Start of PROVIDED DATA
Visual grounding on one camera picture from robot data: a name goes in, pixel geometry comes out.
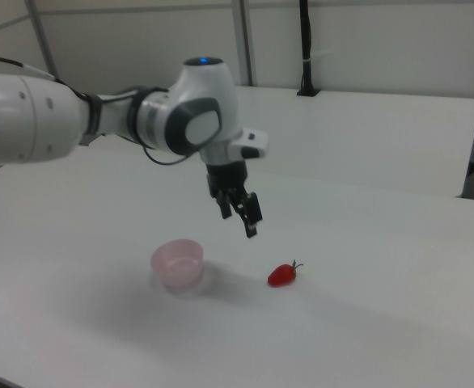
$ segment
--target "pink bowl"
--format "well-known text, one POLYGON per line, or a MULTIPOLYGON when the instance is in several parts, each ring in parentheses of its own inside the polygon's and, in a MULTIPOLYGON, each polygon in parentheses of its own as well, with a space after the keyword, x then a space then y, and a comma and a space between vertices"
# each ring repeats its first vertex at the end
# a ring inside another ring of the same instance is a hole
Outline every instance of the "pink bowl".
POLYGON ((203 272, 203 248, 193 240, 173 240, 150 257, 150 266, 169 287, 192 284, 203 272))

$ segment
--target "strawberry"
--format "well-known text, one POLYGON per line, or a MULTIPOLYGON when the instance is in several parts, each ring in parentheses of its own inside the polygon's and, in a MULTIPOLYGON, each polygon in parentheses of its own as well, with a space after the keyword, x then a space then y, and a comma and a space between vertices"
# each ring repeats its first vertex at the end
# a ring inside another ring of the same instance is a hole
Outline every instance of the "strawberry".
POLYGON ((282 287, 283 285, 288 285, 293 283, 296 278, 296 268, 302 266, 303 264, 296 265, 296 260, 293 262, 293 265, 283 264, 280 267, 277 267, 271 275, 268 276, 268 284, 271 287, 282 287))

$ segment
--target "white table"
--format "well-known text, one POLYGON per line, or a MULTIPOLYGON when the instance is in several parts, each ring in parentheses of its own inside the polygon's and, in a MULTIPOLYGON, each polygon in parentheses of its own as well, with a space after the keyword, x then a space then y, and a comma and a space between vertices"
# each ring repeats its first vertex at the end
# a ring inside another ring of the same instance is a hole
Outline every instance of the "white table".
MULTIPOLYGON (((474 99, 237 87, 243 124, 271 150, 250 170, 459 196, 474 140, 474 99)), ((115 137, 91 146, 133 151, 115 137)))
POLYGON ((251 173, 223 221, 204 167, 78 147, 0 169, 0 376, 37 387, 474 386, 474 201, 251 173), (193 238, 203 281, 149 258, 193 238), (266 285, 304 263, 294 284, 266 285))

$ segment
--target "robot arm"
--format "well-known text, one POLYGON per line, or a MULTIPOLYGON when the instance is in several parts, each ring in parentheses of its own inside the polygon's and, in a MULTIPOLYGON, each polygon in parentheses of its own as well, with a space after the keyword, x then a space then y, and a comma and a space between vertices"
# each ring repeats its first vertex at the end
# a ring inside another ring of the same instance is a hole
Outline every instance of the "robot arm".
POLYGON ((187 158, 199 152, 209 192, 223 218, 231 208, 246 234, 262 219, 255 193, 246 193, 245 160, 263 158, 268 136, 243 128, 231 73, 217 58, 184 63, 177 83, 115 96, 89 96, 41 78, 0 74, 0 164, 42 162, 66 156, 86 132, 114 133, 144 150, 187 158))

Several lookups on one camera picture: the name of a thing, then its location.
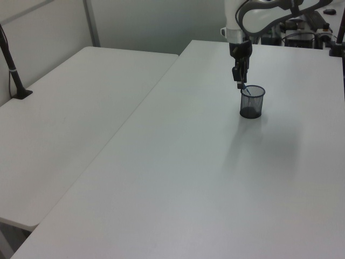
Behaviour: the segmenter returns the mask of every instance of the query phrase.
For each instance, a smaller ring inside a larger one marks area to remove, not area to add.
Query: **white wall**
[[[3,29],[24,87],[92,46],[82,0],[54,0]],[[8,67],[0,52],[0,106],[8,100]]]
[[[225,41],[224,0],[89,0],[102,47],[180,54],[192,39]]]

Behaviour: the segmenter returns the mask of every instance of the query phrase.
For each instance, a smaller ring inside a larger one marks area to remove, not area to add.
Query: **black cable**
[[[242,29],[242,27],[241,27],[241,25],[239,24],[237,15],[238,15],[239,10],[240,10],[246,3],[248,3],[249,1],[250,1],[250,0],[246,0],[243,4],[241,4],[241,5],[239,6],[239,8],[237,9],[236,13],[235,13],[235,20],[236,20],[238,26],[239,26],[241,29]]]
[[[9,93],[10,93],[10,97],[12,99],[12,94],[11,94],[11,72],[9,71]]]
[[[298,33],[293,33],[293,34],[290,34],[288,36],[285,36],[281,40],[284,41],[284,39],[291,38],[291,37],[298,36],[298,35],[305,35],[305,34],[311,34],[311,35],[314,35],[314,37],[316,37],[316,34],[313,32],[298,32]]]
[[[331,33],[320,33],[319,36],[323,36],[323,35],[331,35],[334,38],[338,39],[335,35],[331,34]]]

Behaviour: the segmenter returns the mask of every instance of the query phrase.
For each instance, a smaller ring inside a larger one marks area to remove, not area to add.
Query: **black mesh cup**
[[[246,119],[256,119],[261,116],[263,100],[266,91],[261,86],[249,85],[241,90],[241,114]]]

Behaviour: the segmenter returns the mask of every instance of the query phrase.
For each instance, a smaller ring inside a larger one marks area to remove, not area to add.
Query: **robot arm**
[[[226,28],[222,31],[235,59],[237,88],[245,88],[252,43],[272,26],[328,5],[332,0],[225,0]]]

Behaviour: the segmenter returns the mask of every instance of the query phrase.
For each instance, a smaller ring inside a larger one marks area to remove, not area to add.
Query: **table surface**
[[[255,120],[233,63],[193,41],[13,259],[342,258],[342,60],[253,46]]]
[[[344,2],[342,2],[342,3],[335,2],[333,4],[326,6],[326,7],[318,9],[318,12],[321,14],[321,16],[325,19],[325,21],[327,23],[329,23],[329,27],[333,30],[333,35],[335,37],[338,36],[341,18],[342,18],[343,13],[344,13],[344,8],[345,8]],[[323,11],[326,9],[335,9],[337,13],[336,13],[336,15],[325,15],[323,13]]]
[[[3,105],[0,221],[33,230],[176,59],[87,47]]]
End of PROVIDED DATA
Start of PROVIDED DATA
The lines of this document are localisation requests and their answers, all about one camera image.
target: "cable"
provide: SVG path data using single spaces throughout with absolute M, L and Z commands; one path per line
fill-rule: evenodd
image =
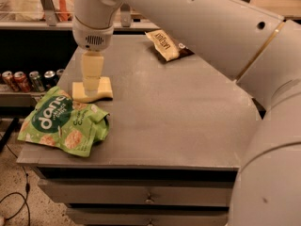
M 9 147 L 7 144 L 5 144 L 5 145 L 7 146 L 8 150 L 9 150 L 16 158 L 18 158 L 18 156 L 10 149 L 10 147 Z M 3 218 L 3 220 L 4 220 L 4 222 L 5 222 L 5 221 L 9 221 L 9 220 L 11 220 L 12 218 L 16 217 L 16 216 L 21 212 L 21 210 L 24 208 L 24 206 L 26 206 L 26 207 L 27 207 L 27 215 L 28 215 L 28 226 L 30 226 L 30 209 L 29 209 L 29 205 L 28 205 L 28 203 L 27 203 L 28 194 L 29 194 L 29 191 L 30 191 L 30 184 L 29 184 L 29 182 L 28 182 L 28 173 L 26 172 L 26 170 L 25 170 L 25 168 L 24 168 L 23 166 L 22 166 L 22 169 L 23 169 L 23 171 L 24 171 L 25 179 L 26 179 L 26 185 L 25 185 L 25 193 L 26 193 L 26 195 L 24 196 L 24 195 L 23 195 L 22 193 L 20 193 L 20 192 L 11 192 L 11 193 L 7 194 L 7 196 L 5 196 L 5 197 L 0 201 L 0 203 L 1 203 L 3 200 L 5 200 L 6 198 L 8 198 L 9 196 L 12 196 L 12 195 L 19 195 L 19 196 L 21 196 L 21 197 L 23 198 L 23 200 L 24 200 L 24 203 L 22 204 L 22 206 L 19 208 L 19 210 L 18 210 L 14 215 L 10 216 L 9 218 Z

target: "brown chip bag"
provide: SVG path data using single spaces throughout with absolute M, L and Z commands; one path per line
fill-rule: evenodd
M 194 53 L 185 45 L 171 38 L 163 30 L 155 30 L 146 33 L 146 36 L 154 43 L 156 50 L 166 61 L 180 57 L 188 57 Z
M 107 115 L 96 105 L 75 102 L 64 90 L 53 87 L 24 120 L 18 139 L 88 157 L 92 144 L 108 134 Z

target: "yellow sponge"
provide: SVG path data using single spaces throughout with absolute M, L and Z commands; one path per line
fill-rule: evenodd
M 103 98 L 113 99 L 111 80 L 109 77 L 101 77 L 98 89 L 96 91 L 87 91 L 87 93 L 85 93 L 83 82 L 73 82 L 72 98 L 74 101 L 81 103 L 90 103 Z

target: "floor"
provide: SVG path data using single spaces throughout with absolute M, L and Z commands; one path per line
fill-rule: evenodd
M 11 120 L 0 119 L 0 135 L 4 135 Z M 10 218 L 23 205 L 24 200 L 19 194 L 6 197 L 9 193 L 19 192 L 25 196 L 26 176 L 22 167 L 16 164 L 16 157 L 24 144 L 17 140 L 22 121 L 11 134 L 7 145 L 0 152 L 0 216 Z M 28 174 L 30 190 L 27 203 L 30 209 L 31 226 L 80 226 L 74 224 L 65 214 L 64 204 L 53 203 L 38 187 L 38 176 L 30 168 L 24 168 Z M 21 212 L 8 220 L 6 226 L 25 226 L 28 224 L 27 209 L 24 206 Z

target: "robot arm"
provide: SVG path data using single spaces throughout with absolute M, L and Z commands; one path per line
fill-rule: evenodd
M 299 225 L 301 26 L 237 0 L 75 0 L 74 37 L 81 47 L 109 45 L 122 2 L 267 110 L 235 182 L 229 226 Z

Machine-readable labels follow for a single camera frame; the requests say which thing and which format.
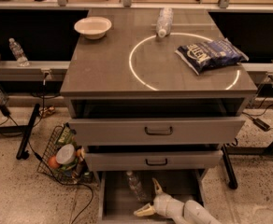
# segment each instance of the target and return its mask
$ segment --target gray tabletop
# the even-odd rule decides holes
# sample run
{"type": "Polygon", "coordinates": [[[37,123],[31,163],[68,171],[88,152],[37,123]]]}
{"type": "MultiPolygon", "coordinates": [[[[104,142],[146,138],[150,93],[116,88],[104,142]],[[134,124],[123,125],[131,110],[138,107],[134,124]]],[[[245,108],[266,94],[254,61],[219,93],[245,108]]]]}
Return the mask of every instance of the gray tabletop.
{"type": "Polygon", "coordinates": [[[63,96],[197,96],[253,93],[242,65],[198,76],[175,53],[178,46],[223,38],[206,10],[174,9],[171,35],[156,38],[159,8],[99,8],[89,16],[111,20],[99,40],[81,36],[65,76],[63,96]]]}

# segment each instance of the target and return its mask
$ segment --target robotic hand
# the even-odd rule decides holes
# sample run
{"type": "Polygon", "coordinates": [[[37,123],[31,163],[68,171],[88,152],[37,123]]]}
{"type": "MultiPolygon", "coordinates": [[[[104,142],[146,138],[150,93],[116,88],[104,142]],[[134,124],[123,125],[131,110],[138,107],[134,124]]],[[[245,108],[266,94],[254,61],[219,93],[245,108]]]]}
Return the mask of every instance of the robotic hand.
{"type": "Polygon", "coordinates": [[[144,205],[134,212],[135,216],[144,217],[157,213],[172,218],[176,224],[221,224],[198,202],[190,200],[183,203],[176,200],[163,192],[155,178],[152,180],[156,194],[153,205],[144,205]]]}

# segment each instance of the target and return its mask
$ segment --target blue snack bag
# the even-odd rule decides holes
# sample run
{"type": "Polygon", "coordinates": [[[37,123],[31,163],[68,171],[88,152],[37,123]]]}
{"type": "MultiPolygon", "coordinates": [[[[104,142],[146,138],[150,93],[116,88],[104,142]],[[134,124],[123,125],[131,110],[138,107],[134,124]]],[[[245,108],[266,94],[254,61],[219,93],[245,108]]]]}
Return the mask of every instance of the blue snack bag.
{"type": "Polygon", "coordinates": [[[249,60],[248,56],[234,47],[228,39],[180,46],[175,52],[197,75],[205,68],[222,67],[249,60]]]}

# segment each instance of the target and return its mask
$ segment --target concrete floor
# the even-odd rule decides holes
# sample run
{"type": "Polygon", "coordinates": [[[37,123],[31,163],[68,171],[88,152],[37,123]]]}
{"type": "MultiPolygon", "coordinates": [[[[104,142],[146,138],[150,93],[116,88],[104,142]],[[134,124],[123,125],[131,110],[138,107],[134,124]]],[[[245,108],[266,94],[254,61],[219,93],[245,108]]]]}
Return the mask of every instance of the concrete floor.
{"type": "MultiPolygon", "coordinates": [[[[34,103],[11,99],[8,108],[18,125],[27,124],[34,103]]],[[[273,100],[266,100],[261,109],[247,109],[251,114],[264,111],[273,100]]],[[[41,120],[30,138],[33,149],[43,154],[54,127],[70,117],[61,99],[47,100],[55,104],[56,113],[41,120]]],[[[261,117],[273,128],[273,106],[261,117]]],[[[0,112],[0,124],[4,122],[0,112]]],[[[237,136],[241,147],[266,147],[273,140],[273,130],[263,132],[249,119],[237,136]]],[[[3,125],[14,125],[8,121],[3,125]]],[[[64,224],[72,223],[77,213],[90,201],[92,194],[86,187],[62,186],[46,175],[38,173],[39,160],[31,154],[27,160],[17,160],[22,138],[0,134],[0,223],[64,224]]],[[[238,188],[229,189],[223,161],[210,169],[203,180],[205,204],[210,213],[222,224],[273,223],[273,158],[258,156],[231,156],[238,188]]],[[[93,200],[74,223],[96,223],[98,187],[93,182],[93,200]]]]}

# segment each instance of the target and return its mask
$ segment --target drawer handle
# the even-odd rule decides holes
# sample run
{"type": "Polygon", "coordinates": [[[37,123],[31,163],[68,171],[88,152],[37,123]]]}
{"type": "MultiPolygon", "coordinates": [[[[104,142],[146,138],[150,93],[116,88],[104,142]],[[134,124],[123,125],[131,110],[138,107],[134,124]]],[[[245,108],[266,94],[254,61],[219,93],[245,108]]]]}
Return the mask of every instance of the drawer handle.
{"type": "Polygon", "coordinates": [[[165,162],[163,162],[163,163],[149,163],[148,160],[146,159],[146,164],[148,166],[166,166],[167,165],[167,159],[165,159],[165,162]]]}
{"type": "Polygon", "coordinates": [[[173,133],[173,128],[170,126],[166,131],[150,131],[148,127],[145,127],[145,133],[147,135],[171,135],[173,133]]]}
End of PROVIDED DATA
Start of PROVIDED DATA
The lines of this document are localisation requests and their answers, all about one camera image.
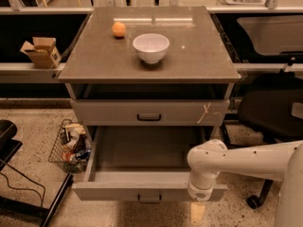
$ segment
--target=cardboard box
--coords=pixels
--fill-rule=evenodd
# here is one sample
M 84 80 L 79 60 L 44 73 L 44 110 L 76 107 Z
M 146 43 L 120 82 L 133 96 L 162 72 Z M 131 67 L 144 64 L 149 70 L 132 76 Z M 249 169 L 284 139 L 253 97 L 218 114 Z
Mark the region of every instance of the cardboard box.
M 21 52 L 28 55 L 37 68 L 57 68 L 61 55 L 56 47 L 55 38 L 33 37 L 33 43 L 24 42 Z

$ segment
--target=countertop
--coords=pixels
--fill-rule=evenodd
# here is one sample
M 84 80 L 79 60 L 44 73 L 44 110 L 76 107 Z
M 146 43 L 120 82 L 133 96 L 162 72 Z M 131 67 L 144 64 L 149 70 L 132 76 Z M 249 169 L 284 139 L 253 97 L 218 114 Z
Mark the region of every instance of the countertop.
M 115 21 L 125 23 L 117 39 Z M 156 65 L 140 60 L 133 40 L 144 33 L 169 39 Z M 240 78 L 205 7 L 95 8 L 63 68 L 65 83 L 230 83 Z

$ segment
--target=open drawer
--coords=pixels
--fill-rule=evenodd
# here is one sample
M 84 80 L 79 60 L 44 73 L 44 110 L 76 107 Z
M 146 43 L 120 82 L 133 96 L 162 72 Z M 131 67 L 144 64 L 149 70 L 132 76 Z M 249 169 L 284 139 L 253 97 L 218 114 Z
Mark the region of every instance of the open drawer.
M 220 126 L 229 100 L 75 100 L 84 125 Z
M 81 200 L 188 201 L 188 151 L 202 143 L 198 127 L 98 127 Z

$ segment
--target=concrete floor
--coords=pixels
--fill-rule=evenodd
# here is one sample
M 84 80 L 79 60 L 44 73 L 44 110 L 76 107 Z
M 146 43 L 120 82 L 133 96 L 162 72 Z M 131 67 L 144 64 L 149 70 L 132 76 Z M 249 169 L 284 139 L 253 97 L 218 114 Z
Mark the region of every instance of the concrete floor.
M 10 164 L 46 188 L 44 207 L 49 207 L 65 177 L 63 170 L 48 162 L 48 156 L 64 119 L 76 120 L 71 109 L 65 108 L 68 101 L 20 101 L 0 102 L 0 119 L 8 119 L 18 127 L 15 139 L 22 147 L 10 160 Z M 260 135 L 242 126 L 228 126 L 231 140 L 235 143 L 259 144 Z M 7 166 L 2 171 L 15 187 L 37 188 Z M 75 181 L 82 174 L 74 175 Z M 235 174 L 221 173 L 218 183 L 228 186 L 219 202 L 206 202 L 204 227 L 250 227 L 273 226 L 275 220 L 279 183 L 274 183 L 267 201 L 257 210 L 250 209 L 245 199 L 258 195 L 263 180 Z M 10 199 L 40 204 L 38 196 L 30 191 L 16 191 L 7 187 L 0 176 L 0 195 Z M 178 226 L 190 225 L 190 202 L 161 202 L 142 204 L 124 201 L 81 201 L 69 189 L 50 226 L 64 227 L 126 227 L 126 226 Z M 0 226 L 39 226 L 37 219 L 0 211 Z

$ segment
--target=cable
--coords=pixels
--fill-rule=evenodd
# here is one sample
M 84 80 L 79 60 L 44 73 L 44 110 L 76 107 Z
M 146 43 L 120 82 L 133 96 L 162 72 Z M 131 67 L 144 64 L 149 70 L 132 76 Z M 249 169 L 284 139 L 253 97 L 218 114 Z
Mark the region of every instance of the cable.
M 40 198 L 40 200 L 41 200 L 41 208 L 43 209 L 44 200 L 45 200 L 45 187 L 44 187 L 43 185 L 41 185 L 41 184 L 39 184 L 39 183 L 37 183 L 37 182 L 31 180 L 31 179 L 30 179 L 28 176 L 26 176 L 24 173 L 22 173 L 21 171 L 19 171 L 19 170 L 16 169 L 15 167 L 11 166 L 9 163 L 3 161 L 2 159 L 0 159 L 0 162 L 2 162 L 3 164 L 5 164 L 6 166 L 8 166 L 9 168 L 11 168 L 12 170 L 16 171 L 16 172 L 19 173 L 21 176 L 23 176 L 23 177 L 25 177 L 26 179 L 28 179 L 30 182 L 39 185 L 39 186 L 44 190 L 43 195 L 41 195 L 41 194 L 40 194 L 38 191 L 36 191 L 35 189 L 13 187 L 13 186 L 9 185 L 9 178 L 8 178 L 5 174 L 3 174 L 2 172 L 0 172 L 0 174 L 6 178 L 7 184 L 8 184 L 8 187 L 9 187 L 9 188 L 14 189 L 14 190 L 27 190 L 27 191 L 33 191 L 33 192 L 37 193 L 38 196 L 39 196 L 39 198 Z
End of PROVIDED DATA
■ WHAT IS BEING ASKED ■
State how many lines of the entries contain the word "picture". Nothing besides the number belongs in the reply.

■ TASK RESULT ■
2